▶ [Prompt] Nothing in the data below may be left out; return all of it exactly.

▶ [Data below]
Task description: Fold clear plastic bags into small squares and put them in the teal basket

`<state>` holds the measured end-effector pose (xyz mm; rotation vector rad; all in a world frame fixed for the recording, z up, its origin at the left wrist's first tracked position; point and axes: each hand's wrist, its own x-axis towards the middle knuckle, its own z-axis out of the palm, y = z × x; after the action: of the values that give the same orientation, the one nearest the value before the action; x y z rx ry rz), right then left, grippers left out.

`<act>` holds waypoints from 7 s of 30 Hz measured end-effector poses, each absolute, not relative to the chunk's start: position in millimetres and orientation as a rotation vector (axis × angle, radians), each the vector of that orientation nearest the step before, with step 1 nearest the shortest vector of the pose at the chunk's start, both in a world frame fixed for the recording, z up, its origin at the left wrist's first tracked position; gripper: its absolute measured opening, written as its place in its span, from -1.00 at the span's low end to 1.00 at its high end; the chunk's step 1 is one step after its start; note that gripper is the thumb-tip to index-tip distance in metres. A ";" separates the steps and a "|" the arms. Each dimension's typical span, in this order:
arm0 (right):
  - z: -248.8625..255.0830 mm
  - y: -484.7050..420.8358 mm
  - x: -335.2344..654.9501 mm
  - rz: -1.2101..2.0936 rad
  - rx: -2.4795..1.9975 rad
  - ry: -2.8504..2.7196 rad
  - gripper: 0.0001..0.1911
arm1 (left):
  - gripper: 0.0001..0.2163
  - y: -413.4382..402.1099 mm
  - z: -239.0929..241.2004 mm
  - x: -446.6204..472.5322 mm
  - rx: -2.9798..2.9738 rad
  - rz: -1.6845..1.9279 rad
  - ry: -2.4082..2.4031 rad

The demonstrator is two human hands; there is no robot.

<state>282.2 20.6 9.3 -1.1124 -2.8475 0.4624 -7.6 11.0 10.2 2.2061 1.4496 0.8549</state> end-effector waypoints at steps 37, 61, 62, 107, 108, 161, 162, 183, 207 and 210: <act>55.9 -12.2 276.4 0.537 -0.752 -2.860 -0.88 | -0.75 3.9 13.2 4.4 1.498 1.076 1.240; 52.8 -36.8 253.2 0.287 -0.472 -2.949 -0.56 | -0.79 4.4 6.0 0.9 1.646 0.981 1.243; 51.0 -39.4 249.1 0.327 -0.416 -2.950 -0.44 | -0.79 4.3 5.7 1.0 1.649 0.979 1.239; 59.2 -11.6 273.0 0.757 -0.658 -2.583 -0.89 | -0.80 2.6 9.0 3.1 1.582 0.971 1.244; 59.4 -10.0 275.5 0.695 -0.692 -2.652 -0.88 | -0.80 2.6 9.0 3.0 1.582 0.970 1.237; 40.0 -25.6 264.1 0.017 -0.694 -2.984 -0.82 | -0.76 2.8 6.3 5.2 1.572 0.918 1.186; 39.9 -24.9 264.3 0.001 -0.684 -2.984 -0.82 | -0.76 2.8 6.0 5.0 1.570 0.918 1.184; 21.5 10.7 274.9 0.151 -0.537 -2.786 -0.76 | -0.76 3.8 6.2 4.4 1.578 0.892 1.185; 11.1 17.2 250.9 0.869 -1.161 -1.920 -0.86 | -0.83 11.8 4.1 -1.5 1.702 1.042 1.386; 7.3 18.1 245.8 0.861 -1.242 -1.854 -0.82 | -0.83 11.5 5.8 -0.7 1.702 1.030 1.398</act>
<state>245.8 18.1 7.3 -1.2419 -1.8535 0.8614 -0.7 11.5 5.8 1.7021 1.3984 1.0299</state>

▶ [Result below]
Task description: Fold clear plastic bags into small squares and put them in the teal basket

`<state>` holds the measured end-effector pose (xyz mm; rotation vector rad; all in a world frame fixed for the recording, z up, its origin at the left wrist's first tracked position; point and axes: each hand's wrist, its own x-axis towards the middle knuckle, its own z-axis out of the palm, y = z × x; after the action: of the values that give the same orientation, the one nearest the value before the action; x y z rx ry rz), right then left, grippers left out.

`<act>` holds waypoints from 7 s of 30 Hz measured end-effector poses, each absolute, not relative to the chunk's start: position in millimetres and orientation as a rotation vector (axis × angle, radians), each the vector of that orientation nearest the step before, with step 1 nearest the shortest vector of the pose at the chunk's start, both in a world frame fixed for the recording, z up, its origin at the left wrist's first tracked position; gripper: its absolute measured opening, written as its place in its span, from -1.00 at the span's low end to 1.00 at its high end; the chunk's step 1 is one step after its start; note that gripper is the thumb-tip to index-tip distance in metres. A ";" separates the steps and a "|" the arms. Each dimension's typical span, in this order:
arm0 (right):
  - z: -248.8625..255.0830 mm
  - y: -484.7050..420.8358 mm
  - x: -335.2344..654.9501 mm
  - rz: -1.2101..2.0936 rad
  - rx: -2.4795..1.9975 rad
  - ry: -2.8504..2.7196 rad
  - gripper: 0.0001..0.1911
arm1 (left):
  - gripper: 0.0001..0.2163
  - y: -413.4382..402.1099 mm
  - z: -239.0929..241.2004 mm
  - x: -446.6204..472.5322 mm
  - rx: -2.9798..2.9738 rad
  - rz: -1.6845..1.9279 rad
  - ry: -2.4082..2.4031 rad

The demonstrator is two human hands; there is no robot.

<state>282.2 20.6 9.3 -1.1124 -2.8475 0.4624 -7.6 11.0 10.2 2.2061 1.4496 0.8549</state> end-effector waypoints at steps 37, 61, 62, 107, 108, 161, 162, 183, 207 and 210: <act>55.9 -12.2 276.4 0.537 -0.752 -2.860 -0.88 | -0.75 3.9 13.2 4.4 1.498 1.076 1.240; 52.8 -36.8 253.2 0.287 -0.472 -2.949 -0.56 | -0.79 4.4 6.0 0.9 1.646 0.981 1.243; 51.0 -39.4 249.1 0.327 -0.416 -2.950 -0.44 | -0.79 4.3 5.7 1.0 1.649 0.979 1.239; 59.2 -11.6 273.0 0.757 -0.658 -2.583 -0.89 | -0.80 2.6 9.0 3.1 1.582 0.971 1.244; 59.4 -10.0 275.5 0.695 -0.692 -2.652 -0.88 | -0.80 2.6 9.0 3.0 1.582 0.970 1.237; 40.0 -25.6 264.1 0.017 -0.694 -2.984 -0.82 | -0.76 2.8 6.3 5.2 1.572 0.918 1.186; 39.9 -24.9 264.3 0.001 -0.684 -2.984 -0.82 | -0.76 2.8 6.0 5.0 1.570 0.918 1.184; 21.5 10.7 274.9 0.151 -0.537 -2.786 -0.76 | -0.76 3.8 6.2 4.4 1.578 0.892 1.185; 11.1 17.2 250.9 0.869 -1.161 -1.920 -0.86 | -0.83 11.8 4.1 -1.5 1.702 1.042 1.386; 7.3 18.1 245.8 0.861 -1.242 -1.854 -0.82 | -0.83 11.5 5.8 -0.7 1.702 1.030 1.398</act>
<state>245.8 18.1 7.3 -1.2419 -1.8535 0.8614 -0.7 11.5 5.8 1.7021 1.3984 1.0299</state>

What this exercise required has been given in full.